Kontrolle: Hierunter fassen Adloff und Neckel verschiedene Varianten eines Möglichkeitsraumes gesellschaftlichen Wandels, den sie zu einem dystopischen Entwicklungspfad rechnen, auf dem bereits Bedingung des ökologischen Notstands herrschen oder sich ausbreiten. » Strukturell steht die Kontrollgesellschaft der Nachhaltigkeit im Zeichen der Katastrophe, der mit infrastrukturell verankerten technischen, militärischen und staatlichen Mitteln begegnet werden soll. Begrenzung und nicht Verhinderung von Katastrophen orientiert die Praktiken der Segregation, der Externalisierung, der Überwachung und des Zwangs.«

Innerhalb dieses Teilrahmens wird eine »autoritäre Zukunftsvariante von Nachhaltigkeit« beschrieben, die »sich auf die Möglichkeit des ökologischen Notstands, der es notwendig mache, Demokratie zumindest partiell zu suspendieren«, beziehe. Hier steht das »Spannungsverhältnis« zwischen den Momenten »Sicherheit und Kontrolle zum Zwecke der Nachhaltigkeit« (oder was unter sich verschärfenden biophysikalischen und dadurch aus gesellschaftlichen Bedingungen noch davon möglich bleibt) und demokratischen Freiheitsansprüchen.

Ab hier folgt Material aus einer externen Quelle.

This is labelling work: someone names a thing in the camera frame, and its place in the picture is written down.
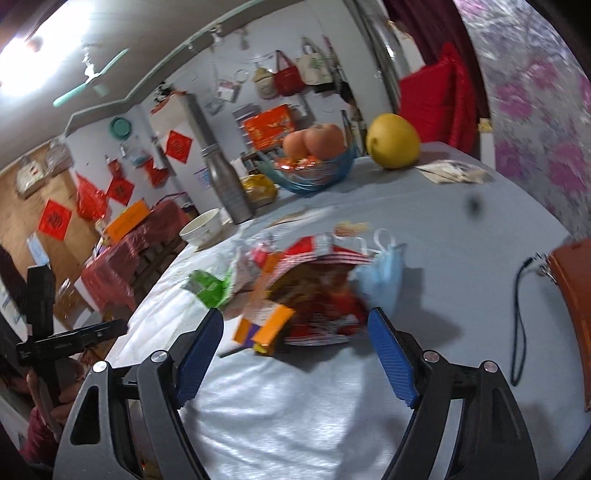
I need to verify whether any yellow pomelo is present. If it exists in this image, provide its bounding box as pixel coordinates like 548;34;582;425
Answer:
366;113;421;169

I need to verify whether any white tote bag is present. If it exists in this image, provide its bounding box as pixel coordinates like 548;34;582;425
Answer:
296;38;334;86

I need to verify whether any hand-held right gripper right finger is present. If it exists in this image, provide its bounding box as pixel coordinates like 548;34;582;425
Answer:
367;306;541;480

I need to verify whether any red cushion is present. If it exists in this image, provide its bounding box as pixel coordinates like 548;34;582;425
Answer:
398;42;478;153

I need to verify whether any steel thermos bottle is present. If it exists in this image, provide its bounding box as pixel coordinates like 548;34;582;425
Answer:
202;144;254;225

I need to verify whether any white tablecloth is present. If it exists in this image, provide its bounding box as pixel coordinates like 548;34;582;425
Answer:
104;141;591;480

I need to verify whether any yellow plastic bag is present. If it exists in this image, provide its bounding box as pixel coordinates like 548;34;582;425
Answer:
243;174;280;208

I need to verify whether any printed paper packet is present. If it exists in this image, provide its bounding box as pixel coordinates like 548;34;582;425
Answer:
416;159;494;185

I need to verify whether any white bowl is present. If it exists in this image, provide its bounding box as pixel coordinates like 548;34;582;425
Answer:
179;209;223;247

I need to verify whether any orange white wrapper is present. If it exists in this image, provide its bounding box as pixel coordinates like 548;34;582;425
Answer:
245;253;284;324

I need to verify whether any green ceiling fan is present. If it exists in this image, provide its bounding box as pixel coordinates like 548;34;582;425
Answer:
52;44;130;108

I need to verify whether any orange gift box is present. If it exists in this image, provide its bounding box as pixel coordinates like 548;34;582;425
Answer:
243;105;296;149

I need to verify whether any red plastic bag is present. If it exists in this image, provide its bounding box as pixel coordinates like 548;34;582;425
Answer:
75;174;109;221

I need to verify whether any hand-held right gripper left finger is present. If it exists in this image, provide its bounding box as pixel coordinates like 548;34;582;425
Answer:
52;307;225;480

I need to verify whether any red plastic table cover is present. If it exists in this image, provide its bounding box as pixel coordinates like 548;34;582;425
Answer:
81;200;191;312

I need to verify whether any red hanging bag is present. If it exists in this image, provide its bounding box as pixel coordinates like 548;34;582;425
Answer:
272;51;306;97

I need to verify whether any beige hanging bag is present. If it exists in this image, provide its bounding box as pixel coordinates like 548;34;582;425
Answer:
253;67;279;100

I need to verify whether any green wrapper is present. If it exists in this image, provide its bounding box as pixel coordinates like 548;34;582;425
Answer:
182;270;234;309

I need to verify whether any orange paper box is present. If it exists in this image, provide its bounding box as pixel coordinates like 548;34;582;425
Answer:
235;305;296;357

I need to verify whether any white refrigerator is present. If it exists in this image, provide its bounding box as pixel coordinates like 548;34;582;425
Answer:
148;95;218;204

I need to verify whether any brown leather case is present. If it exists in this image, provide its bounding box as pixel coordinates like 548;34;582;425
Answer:
547;239;591;412

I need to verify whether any red diamond wall decoration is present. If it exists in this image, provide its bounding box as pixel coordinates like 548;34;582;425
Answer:
165;130;192;164
38;199;74;241
106;178;136;206
144;158;168;188

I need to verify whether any hanging blue face mask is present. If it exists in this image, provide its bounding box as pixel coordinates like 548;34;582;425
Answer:
27;233;51;267

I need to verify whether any blue glass fruit bowl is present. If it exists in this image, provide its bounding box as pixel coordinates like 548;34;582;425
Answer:
256;143;357;195

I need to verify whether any person's left hand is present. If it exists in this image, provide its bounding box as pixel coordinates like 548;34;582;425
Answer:
27;357;86;421

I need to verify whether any red snack bag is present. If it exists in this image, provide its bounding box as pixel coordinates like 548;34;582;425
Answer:
268;234;375;346

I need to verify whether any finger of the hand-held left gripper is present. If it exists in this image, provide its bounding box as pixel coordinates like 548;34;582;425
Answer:
16;320;129;367

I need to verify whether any long orange box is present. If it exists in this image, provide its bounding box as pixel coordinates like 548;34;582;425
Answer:
104;200;151;243

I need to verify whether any blue face mask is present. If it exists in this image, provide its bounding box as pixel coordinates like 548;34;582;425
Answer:
27;233;51;267
351;229;407;317

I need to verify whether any floral curtain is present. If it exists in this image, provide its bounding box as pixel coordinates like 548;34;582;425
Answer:
455;0;591;241

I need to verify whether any orange fruit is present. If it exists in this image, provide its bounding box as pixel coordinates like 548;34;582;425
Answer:
305;123;347;160
283;129;311;160

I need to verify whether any black wrist strap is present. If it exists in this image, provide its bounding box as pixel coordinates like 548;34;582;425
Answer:
510;254;552;387

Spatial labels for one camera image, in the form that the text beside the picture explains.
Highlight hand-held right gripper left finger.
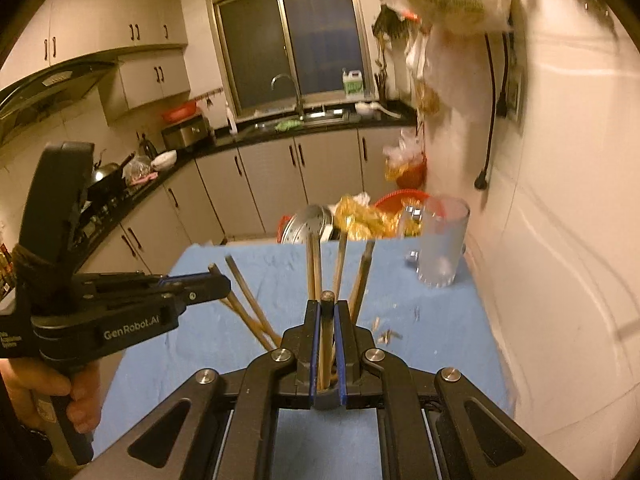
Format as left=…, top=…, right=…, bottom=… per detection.
left=75, top=300, right=324, bottom=480

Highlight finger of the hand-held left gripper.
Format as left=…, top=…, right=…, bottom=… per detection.
left=160, top=276, right=232, bottom=311
left=92, top=271, right=213, bottom=295

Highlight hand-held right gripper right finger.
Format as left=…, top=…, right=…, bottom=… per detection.
left=334, top=300, right=576, bottom=480

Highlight wooden chopstick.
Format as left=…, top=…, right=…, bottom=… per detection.
left=314, top=236, right=324, bottom=301
left=306, top=235, right=317, bottom=301
left=348, top=239, right=376, bottom=323
left=331, top=230, right=349, bottom=303
left=207, top=262, right=273, bottom=353
left=224, top=255, right=282, bottom=348

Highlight grey chopstick cup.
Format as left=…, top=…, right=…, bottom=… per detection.
left=314, top=385, right=347, bottom=411

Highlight person's left forearm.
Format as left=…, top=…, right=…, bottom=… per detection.
left=0, top=385, right=53, bottom=480

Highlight person's left hand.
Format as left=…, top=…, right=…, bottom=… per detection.
left=0, top=355, right=104, bottom=435

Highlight blue tablecloth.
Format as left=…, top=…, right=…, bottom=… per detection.
left=92, top=240, right=516, bottom=480

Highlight row of condiment bottles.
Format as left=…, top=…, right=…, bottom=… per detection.
left=0, top=242, right=16, bottom=301

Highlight black wok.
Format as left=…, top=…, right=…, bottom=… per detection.
left=90, top=152, right=136, bottom=196

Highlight plastic bag with pink item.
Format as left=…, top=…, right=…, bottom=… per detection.
left=122, top=156, right=160, bottom=186

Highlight yellow plastic bag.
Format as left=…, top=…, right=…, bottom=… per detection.
left=334, top=194, right=423, bottom=241

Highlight cream lower cabinets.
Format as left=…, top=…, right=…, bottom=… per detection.
left=75, top=127, right=426, bottom=276

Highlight cream cabinets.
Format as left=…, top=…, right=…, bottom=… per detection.
left=75, top=127, right=426, bottom=276
left=0, top=0, right=193, bottom=123

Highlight clear glass mug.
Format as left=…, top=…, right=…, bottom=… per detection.
left=400, top=197, right=472, bottom=289

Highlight metal countertop appliance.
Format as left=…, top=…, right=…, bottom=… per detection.
left=161, top=115, right=212, bottom=151

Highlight red plastic basket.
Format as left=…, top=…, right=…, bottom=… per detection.
left=374, top=188, right=431, bottom=216

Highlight red plastic basin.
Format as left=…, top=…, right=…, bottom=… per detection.
left=161, top=101, right=198, bottom=125

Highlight red plastic bag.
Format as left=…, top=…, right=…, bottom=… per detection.
left=385, top=155, right=428, bottom=188

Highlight steel sink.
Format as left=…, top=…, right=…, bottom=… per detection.
left=250, top=110, right=351, bottom=131

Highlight black range hood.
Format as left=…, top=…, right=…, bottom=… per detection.
left=0, top=60, right=118, bottom=148

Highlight small white plastic bag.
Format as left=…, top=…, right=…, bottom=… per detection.
left=382, top=129, right=423, bottom=166

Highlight chrome kitchen faucet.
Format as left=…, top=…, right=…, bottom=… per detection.
left=271, top=74, right=306, bottom=118

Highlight white bowl with ladle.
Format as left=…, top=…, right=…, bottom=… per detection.
left=355, top=101, right=403, bottom=121

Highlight green label detergent bottle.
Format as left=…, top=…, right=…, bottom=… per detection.
left=342, top=67, right=365, bottom=98

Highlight kitchen window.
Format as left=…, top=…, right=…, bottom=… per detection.
left=206, top=0, right=376, bottom=123

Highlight cream upper cabinets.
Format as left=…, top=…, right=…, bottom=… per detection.
left=0, top=0, right=193, bottom=123

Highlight dark hanging brush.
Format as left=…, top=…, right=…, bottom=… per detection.
left=372, top=5, right=411, bottom=43

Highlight black power cable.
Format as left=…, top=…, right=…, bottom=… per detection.
left=475, top=32, right=512, bottom=192

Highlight wall socket panel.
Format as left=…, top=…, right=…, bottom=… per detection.
left=505, top=67, right=526, bottom=121

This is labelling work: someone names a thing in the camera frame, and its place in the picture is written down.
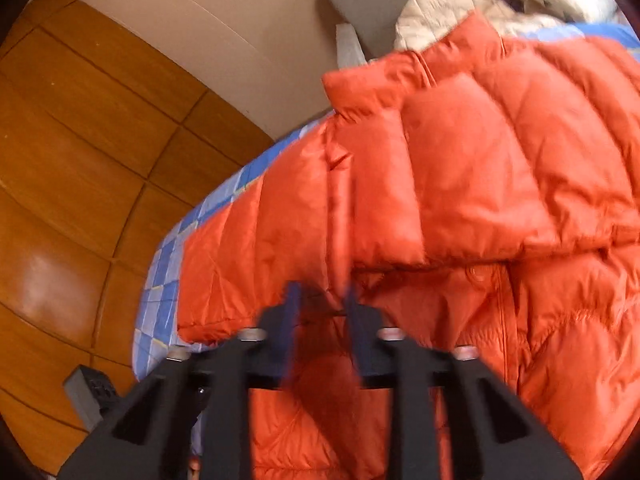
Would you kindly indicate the orange puffer jacket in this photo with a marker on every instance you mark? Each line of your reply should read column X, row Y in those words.
column 465, row 185

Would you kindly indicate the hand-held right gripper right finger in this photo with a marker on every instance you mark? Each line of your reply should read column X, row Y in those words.
column 354, row 320

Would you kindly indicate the beige quilted jacket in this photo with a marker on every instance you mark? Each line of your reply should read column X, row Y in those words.
column 450, row 7

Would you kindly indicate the blue plaid bed sheet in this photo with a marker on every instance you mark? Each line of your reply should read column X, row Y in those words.
column 165, row 270

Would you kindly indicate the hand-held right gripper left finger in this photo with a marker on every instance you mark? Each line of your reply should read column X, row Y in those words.
column 291, row 310

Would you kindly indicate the grey plastic box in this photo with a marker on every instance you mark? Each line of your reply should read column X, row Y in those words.
column 90, row 392

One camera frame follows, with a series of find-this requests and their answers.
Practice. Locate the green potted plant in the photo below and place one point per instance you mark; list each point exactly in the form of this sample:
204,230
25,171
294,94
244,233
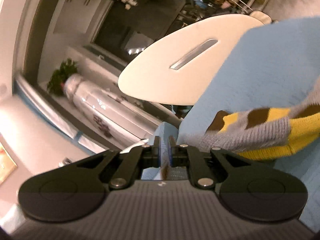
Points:
61,77

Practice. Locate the striped knit sweater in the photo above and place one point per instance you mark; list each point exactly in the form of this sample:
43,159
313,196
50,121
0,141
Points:
265,132

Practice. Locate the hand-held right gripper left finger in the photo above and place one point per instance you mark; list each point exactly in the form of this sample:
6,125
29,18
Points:
157,153

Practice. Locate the white low cabinet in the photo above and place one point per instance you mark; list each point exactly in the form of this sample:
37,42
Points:
112,110

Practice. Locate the white oval headboard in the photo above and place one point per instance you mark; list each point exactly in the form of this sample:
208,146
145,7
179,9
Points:
162,80

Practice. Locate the blue quilted blanket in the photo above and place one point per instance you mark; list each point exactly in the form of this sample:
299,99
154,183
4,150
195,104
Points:
262,62

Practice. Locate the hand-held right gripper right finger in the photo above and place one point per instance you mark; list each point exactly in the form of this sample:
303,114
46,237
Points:
172,153

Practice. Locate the framed picture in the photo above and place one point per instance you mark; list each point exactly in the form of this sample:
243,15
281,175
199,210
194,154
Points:
6,165

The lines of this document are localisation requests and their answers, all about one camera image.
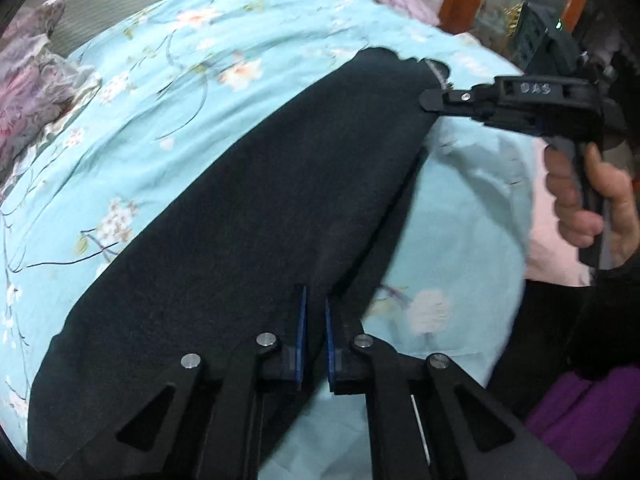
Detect pink floral blanket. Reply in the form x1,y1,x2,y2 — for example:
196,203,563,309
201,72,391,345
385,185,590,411
0,0,103,181

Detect person's right hand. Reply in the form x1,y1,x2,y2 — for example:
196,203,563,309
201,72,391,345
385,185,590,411
544,141,640,265

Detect dark pants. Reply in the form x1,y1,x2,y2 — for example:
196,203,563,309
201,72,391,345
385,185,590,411
27,47,453,480

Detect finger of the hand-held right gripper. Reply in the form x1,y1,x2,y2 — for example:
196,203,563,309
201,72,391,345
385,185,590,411
474,108,547,137
421,76,502,117

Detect pale pink cloth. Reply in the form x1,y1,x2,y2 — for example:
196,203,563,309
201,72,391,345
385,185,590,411
525,137,593,287

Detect person's purple clothing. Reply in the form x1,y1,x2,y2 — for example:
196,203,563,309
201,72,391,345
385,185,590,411
524,364,640,480

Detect person's right forearm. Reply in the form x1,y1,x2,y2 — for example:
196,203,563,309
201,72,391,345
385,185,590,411
486,240,640,418

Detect light blue floral bed sheet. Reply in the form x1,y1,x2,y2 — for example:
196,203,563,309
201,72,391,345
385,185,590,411
0,0,533,480

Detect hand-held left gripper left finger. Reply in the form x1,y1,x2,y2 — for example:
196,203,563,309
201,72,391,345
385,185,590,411
60,285,308,480

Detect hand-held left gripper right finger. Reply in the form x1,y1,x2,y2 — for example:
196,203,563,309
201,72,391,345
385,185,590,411
324,296,593,480

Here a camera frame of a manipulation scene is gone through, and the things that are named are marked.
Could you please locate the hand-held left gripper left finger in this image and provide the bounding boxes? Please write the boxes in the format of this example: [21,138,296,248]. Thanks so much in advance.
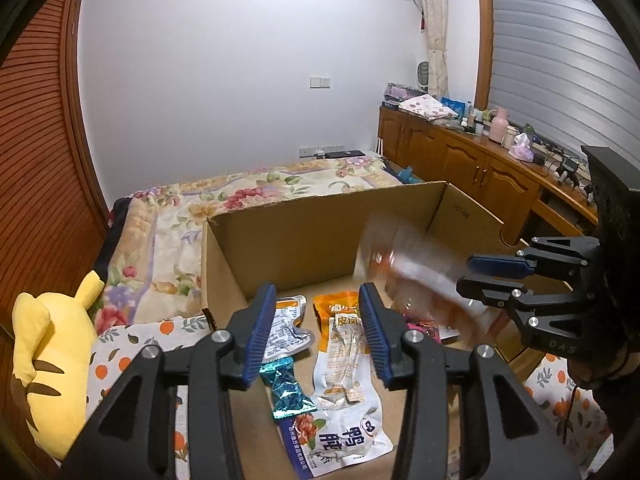
[60,283,278,480]

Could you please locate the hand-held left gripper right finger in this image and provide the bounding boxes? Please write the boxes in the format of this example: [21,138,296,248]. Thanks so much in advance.
[358,282,583,480]

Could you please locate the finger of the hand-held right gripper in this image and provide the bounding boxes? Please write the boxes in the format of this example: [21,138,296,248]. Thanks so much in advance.
[456,267,608,361]
[467,236,603,281]

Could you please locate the orange clear snack packet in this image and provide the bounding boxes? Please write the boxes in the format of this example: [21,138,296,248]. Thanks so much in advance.
[312,291,381,406]

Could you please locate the red white snack packet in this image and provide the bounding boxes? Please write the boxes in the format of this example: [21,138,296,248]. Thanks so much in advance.
[402,312,461,343]

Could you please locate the blue foil snack wrapper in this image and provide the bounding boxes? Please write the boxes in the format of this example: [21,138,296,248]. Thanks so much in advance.
[259,355,318,421]

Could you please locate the clear packet of brown snacks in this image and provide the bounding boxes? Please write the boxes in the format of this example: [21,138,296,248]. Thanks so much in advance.
[352,212,501,348]

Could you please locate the cardboard box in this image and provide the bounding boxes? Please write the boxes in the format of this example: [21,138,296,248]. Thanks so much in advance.
[200,180,576,480]

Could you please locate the large white blue snack packet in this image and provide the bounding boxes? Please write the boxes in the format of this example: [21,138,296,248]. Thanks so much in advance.
[277,400,394,467]

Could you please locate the person's right hand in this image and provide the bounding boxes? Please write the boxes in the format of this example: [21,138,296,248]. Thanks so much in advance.
[567,355,631,391]

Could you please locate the black gadget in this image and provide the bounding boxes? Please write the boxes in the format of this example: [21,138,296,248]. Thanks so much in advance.
[556,157,581,186]

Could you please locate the wooden cabinet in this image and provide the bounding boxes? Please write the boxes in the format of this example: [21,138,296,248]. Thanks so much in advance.
[377,105,601,256]

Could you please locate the pink tissue pack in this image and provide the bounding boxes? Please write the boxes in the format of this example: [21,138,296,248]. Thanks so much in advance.
[509,132,536,162]

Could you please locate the floral blanket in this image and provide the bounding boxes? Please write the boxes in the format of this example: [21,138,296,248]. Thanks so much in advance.
[92,155,403,331]

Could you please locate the pink bottle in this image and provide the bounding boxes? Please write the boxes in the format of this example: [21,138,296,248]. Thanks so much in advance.
[489,108,508,144]

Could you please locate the orange-print white sheet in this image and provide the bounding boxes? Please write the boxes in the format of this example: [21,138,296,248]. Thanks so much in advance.
[85,315,616,480]

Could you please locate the folded floral cloth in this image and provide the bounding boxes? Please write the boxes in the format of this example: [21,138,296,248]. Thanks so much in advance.
[398,96,458,122]

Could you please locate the dark cloth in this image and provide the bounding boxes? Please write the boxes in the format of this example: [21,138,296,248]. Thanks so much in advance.
[95,197,133,281]

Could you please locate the purple box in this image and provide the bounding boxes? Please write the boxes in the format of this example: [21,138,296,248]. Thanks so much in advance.
[384,82,418,103]

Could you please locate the yellow plush toy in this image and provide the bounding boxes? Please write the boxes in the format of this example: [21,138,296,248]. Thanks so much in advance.
[10,270,106,461]

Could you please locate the grey window blinds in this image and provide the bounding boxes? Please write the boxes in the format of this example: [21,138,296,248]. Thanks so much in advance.
[487,0,640,161]

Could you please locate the cream curtain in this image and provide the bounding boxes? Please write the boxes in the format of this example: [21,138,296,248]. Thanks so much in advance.
[415,0,451,101]

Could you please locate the louvered wooden wardrobe door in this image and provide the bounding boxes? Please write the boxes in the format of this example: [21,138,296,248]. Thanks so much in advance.
[0,0,113,461]

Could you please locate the wooden window frame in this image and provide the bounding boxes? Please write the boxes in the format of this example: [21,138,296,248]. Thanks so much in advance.
[472,0,493,111]

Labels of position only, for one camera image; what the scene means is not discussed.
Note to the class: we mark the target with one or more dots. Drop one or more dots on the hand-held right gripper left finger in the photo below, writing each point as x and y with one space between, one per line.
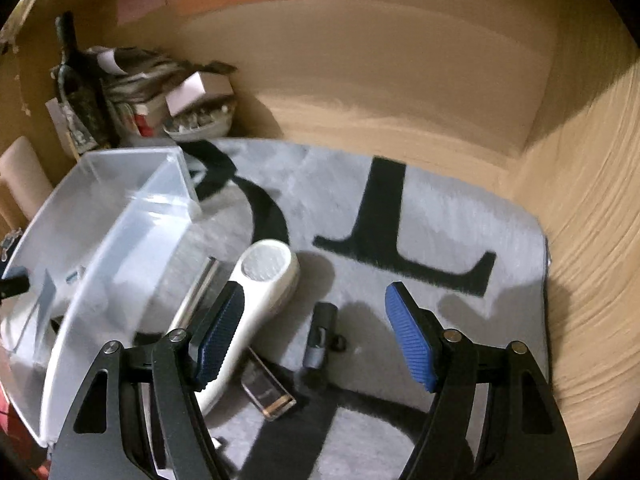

Zum Möglichkeitsraum der Kontrolle wird auch Resilienz gerechnet, also »Formen der Bewältigung von Krisenzuständen und der Anpassung an eingetretene Notstände«, in denen »die Kapazitäten ökologischer oder sozialer Systeme, Stressoren und Schocks zu absorbieren, indem sie sich zwar wandeln, dabei aber grundlegende Strukturen und Funktionen beibehalten«, im Zentrum stehen. »Bei ökologischen Schocks bedeutet resiliente Anpassungsfähigkeit nicht nur, sich an die unmittelbaren Krisenzustände des Erdsystems zu adaptieren, sondern auch deren soziale, ökonomische und geopolitische Folgen zu tragen.«

Ausprägungen fänden sich unter anderem auf dem an Bedeutung zunehmendem Feld der politikberatenden »Climate Security« als »Kernelement nationaler Sicherheit« sowie auf einem technologisch, expertokratischen Feld der von »planbaren Eingriffen in biogeochemische Prozesse« (CDR, Eingriffe zur Verhinderung der Übersäuerung der Meere usw.). Als Problem wird beschrieben, dass »wahrscheinlich einige Bevölkerungsgruppen ihre Anpassungskapazitäten in einem Maße erhöhen, das anderen nicht möglich ist. Dabei hängt die Durch- setzung des Kontrollparadigmas nicht zuletzt von der strukturellen Verteilung von Machtressourcen im globalen Nord-Süd-Verhältnis und den Möglichkeiten zur Enklavenbildung innerhalb von Gesellschaften ab«. Hierin drücke sich das Fundament einer »Nachhaltigkeit durch Kontrolle« auf partikularistischer Ethik aus. (tos)

Frank Adloff und Sighard Neckel: Modernisierung, Transformation oder Kontrolle? Die Zukünfte der Nachhaltigkeit, in: Klaus Dörre et al. (Hrsg.), Große Transformation? Zur Zukunft moderner Gesellschaften, Sonderband des Berliner Journals für Soziologie, 2019.